§ **WHAT THE EXERCISE ASKS**
The first line of the entries below, the line containing "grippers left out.", and every line between them should be repeated exactly, and nothing else.

§ **RECORD SET**
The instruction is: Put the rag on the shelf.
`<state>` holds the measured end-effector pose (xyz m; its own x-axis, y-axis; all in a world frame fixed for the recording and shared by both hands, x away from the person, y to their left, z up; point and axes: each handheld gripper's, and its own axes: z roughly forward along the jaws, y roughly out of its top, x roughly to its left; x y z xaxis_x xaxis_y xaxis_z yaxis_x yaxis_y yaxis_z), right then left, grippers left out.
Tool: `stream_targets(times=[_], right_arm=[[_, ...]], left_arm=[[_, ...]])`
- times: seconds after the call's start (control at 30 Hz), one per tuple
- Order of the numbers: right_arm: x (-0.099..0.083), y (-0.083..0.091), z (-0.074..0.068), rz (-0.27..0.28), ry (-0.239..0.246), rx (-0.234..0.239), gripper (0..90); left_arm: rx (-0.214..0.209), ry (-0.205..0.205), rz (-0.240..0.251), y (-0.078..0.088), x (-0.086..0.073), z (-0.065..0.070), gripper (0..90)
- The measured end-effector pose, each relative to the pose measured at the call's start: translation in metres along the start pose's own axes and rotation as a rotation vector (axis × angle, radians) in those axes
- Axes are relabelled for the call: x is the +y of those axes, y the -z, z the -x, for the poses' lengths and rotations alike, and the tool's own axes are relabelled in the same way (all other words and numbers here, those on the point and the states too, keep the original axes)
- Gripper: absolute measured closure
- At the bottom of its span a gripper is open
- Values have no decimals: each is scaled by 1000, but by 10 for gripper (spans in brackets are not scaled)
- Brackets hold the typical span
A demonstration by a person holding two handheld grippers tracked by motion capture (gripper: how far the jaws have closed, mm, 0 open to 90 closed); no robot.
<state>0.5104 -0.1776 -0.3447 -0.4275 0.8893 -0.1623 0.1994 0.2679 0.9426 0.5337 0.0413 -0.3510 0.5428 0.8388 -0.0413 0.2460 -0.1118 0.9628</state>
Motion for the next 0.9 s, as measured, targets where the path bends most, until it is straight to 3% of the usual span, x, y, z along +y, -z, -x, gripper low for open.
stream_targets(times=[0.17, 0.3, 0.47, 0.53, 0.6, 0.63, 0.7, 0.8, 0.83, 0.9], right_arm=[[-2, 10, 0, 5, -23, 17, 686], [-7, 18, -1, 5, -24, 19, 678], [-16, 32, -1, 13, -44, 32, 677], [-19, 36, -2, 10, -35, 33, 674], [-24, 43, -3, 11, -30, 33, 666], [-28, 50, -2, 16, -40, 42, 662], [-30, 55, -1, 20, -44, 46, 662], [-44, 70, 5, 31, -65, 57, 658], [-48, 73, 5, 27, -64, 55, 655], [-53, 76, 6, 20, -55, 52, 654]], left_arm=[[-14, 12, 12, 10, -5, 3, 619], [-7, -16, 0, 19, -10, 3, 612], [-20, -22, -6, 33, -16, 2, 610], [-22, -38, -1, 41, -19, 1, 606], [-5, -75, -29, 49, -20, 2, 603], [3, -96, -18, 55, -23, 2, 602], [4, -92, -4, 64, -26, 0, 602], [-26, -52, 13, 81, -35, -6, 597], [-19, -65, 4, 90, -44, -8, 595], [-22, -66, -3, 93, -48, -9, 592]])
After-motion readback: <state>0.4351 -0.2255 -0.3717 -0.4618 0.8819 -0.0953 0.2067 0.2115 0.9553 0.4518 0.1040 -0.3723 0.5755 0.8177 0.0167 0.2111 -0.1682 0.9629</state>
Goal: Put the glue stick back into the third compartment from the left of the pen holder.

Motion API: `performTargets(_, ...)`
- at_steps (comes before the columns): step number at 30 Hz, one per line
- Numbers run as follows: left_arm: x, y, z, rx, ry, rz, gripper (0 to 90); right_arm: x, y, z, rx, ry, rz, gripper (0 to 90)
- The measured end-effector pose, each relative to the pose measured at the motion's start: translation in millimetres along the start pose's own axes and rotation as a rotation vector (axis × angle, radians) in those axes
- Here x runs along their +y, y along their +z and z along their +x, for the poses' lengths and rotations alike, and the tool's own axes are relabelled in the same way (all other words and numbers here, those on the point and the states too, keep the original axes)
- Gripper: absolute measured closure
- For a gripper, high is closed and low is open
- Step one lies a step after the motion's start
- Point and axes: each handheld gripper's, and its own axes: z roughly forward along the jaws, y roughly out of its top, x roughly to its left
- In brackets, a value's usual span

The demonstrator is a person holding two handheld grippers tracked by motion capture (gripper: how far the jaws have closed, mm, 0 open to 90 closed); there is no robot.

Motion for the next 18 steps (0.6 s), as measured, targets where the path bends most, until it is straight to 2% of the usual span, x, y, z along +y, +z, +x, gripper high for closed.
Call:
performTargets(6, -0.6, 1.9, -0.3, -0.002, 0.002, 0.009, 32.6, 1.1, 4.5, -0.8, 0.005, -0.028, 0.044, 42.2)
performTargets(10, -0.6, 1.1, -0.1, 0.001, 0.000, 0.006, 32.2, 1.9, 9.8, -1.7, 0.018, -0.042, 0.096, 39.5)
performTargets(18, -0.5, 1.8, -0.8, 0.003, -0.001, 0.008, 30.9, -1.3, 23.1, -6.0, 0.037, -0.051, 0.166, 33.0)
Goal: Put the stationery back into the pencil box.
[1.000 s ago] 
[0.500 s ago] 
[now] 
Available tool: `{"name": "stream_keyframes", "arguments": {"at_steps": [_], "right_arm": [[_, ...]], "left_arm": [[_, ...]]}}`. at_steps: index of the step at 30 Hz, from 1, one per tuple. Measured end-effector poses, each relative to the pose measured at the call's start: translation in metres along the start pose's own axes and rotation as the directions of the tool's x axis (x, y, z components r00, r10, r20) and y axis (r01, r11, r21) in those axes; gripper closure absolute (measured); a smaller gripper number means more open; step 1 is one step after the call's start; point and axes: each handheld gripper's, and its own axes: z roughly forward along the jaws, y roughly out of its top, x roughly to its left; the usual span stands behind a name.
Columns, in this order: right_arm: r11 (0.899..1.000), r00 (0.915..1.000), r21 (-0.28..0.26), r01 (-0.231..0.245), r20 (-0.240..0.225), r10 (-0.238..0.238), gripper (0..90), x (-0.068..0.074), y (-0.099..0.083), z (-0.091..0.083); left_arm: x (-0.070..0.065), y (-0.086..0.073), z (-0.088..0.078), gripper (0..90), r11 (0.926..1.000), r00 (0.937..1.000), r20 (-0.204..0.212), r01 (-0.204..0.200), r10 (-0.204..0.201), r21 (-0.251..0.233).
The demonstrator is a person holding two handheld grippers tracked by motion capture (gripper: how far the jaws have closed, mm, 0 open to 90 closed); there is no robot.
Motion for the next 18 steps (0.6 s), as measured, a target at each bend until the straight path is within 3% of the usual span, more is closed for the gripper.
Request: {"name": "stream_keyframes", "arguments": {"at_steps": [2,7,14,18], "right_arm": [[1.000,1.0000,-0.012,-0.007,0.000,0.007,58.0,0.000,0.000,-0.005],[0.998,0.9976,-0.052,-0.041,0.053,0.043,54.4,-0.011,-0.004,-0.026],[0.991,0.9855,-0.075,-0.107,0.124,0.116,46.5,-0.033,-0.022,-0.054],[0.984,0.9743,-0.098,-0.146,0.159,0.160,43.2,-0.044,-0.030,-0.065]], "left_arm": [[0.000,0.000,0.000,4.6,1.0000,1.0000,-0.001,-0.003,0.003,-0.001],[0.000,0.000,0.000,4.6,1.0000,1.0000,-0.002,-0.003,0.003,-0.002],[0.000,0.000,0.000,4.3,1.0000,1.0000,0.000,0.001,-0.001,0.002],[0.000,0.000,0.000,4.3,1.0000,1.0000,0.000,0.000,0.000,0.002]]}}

§ **SOLUTION FOR THIS TASK**
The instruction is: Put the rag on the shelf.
`<state>` holds the measured end-effector pose (xyz m; its own x-axis, y-axis; all in a world frame fixed for the recording and shared by both hands, x away from the person, y to their left, z up; point and axes: each handheld gripper's, and its own axes: z roughly forward along the jaws, y roughly out of its top, x roughly to its left; x y z xaxis_x xaxis_y xaxis_z yaxis_x yaxis_y yaxis_z), right then left, grippers left out.

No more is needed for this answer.